**SUPPLIED ENTRIES:**
== Segment start ==
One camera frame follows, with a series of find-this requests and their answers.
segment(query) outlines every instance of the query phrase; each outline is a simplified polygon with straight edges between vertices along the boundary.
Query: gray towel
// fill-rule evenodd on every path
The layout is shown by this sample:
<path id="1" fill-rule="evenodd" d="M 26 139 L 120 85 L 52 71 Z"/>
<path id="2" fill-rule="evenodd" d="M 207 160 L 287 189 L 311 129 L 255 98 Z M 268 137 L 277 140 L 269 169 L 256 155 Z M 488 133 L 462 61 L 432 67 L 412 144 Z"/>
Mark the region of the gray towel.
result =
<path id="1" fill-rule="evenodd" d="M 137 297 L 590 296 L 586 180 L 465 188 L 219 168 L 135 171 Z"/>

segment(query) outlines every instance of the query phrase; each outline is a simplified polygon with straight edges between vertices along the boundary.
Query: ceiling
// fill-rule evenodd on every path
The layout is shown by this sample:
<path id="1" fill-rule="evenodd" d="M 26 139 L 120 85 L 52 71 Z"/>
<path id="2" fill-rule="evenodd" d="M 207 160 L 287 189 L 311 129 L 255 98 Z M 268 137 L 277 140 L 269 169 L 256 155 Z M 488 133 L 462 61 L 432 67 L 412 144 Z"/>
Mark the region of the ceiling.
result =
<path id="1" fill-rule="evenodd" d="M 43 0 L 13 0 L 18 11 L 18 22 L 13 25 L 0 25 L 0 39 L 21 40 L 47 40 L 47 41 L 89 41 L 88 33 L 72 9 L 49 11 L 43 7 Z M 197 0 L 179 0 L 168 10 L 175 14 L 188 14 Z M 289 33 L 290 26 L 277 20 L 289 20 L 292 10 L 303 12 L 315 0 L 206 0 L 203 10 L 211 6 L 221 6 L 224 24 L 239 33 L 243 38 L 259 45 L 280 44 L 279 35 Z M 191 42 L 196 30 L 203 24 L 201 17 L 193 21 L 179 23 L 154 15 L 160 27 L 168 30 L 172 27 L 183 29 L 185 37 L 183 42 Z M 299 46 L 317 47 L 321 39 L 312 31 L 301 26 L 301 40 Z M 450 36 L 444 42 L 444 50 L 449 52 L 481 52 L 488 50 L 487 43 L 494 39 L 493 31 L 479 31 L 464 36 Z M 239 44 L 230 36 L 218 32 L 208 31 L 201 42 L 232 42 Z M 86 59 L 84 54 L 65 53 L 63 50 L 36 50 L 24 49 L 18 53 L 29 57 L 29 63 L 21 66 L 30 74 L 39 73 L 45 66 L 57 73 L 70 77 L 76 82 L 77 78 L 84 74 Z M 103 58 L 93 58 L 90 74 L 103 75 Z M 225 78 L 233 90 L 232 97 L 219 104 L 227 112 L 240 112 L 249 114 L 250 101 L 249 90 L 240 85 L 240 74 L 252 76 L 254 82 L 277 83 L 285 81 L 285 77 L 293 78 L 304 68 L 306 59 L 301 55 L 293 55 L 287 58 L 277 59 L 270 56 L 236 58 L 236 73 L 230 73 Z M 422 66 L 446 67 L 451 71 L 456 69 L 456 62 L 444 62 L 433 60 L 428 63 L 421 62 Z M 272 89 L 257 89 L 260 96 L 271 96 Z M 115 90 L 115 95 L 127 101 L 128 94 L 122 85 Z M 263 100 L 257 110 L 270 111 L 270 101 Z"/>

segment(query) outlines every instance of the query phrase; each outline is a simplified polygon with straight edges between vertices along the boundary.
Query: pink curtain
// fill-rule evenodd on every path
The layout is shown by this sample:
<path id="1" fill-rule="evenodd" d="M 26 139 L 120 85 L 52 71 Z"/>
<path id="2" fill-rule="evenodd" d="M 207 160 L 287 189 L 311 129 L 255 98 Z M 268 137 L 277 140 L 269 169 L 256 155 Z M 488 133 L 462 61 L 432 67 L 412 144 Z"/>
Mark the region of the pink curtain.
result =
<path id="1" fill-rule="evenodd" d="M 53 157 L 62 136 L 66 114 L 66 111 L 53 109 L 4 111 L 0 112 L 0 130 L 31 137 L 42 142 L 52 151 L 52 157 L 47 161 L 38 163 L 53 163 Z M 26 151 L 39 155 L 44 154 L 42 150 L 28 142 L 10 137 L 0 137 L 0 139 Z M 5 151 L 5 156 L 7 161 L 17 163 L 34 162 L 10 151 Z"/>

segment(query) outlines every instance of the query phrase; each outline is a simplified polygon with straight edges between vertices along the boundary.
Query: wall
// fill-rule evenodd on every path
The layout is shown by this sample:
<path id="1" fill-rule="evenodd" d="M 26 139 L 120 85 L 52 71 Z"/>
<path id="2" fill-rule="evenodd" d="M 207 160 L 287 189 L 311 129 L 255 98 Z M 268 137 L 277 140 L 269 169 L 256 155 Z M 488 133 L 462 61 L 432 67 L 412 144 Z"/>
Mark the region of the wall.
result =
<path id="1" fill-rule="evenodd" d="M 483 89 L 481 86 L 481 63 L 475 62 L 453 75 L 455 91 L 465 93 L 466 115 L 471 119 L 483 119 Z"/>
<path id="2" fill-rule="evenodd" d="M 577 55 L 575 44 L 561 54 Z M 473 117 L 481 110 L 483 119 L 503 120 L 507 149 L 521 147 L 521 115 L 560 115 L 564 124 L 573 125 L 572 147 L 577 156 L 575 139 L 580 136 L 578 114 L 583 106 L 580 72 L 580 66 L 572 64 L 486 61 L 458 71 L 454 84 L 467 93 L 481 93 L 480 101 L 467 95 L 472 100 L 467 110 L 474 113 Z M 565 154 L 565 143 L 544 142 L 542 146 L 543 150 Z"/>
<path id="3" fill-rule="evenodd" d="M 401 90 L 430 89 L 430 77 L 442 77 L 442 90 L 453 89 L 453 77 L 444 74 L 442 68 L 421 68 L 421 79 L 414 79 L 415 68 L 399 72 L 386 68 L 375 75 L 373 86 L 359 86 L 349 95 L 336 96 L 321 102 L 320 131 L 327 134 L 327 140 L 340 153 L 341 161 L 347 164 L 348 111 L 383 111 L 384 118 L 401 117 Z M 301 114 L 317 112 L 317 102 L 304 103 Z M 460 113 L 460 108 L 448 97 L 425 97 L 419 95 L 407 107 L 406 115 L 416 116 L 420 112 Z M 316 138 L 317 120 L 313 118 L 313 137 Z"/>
== Segment end ==
**TASK REQUIREMENTS:**
Down to the final line, the data above must be copied exactly.

**TASK RESULT:**
One camera frame follows, with a series of find-this requests and their answers.
segment(query) outlines every instance of the query phrase; each outline is a simplified polygon with straight edges between vertices along the boundary.
Query: gray towel
// fill-rule evenodd on every path
The layout is shown by this sample:
<path id="1" fill-rule="evenodd" d="M 26 139 L 120 85 L 52 71 Z"/>
<path id="2" fill-rule="evenodd" d="M 207 160 L 287 189 L 311 129 L 255 98 Z M 268 137 L 277 140 L 269 169 L 256 155 Z M 488 133 L 462 61 L 432 67 L 412 144 Z"/>
Mark the region of the gray towel.
result =
<path id="1" fill-rule="evenodd" d="M 137 297 L 590 296 L 586 180 L 465 188 L 219 168 L 135 171 Z"/>

segment(query) outlines every instance of the query phrase; each outline is a simplified polygon with straight edges between vertices along the boundary.
Query: ceiling
// fill-rule evenodd on every path
The layout is shown by this sample:
<path id="1" fill-rule="evenodd" d="M 26 139 L 120 85 L 52 71 Z"/>
<path id="2" fill-rule="evenodd" d="M 207 160 L 287 189 L 311 129 L 255 98 Z M 268 137 L 277 140 L 269 169 L 256 155 Z M 488 133 L 462 61 L 432 67 L 412 144 Z"/>
Mark the region of the ceiling.
result =
<path id="1" fill-rule="evenodd" d="M 43 0 L 13 0 L 18 11 L 18 22 L 13 25 L 0 25 L 0 39 L 21 40 L 47 40 L 47 41 L 89 41 L 88 33 L 72 9 L 49 11 L 43 7 Z M 197 0 L 179 0 L 168 10 L 175 14 L 188 14 Z M 289 33 L 290 26 L 277 20 L 289 20 L 292 10 L 303 12 L 315 0 L 206 0 L 203 10 L 211 6 L 221 6 L 224 24 L 239 33 L 243 38 L 259 45 L 280 44 L 279 35 Z M 191 42 L 196 30 L 203 24 L 201 17 L 193 21 L 179 23 L 154 15 L 160 27 L 168 30 L 172 27 L 183 29 L 185 37 L 183 42 Z M 299 46 L 317 47 L 321 39 L 312 31 L 301 26 L 301 40 Z M 450 36 L 444 42 L 444 50 L 449 52 L 481 52 L 488 50 L 487 43 L 494 39 L 493 31 L 479 31 L 464 36 Z M 239 44 L 230 36 L 218 32 L 208 31 L 201 42 L 232 42 Z M 86 59 L 84 54 L 65 53 L 63 50 L 36 50 L 24 49 L 18 53 L 29 57 L 29 63 L 21 66 L 30 74 L 39 73 L 45 66 L 57 73 L 70 77 L 76 82 L 77 78 L 84 74 Z M 103 58 L 93 58 L 90 74 L 103 75 Z M 225 78 L 233 90 L 232 97 L 219 104 L 227 112 L 240 112 L 249 114 L 250 101 L 249 90 L 240 85 L 240 74 L 252 76 L 254 82 L 277 83 L 285 81 L 285 77 L 293 78 L 304 68 L 306 59 L 301 55 L 293 55 L 287 58 L 277 59 L 270 56 L 236 58 L 236 73 L 230 73 Z M 422 66 L 446 67 L 451 71 L 456 69 L 456 62 L 444 62 L 433 60 L 428 63 L 421 62 Z M 272 89 L 257 89 L 260 96 L 271 96 Z M 115 90 L 115 95 L 127 101 L 128 94 L 122 85 Z M 263 100 L 257 110 L 270 111 L 270 101 Z"/>

segment(query) outlines every instance of the query phrase; each outline is a simplified polygon with straight edges between vertices along the boundary.
Query: pink curtain
// fill-rule evenodd on every path
The layout is shown by this sample:
<path id="1" fill-rule="evenodd" d="M 26 139 L 120 85 L 52 71 Z"/>
<path id="2" fill-rule="evenodd" d="M 207 160 L 287 189 L 311 129 L 255 98 Z M 268 137 L 277 140 L 269 169 L 256 155 Z M 488 133 L 462 61 L 432 67 L 412 144 Z"/>
Mark the region of the pink curtain.
result =
<path id="1" fill-rule="evenodd" d="M 53 157 L 62 136 L 66 114 L 66 111 L 53 109 L 4 111 L 0 112 L 0 130 L 31 137 L 42 142 L 52 151 L 52 157 L 47 161 L 38 163 L 53 163 Z M 26 151 L 39 155 L 44 154 L 42 150 L 28 142 L 10 137 L 0 137 L 0 139 Z M 5 151 L 5 156 L 7 161 L 17 163 L 34 162 L 10 151 Z"/>

segment(query) outlines every instance of the query phrase; each outline is a simplified polygon with straight edges between vertices along the boundary.
Query: wall
// fill-rule evenodd on every path
The layout is shown by this sample:
<path id="1" fill-rule="evenodd" d="M 26 139 L 120 85 L 52 71 Z"/>
<path id="2" fill-rule="evenodd" d="M 207 160 L 287 189 L 311 129 L 255 98 Z M 268 137 L 277 140 L 269 169 L 256 155 Z M 488 133 L 462 61 L 432 67 L 412 144 Z"/>
Mark the region of the wall.
result =
<path id="1" fill-rule="evenodd" d="M 483 89 L 481 86 L 481 63 L 475 62 L 453 75 L 455 91 L 465 93 L 466 115 L 471 119 L 483 119 Z"/>
<path id="2" fill-rule="evenodd" d="M 577 55 L 575 44 L 561 54 Z M 473 117 L 481 110 L 483 119 L 503 120 L 507 149 L 521 147 L 521 115 L 560 115 L 564 124 L 573 125 L 572 147 L 577 156 L 575 139 L 580 136 L 578 114 L 583 106 L 580 72 L 580 66 L 572 64 L 486 61 L 458 71 L 454 84 L 467 93 L 481 93 L 480 101 L 467 95 L 472 100 L 467 110 L 474 113 Z M 565 154 L 565 143 L 544 142 L 542 146 L 543 150 Z"/>
<path id="3" fill-rule="evenodd" d="M 401 90 L 430 89 L 430 77 L 442 77 L 442 90 L 453 89 L 453 77 L 444 74 L 442 68 L 421 68 L 421 79 L 414 79 L 415 68 L 399 72 L 386 68 L 375 75 L 373 86 L 359 86 L 349 95 L 336 96 L 321 102 L 320 131 L 327 134 L 327 140 L 340 153 L 341 161 L 347 164 L 348 111 L 383 111 L 384 118 L 401 117 Z M 301 114 L 317 112 L 317 102 L 304 103 Z M 460 113 L 460 108 L 448 97 L 425 97 L 419 95 L 407 107 L 406 115 L 416 116 L 420 112 Z M 316 138 L 317 120 L 313 118 L 313 137 Z"/>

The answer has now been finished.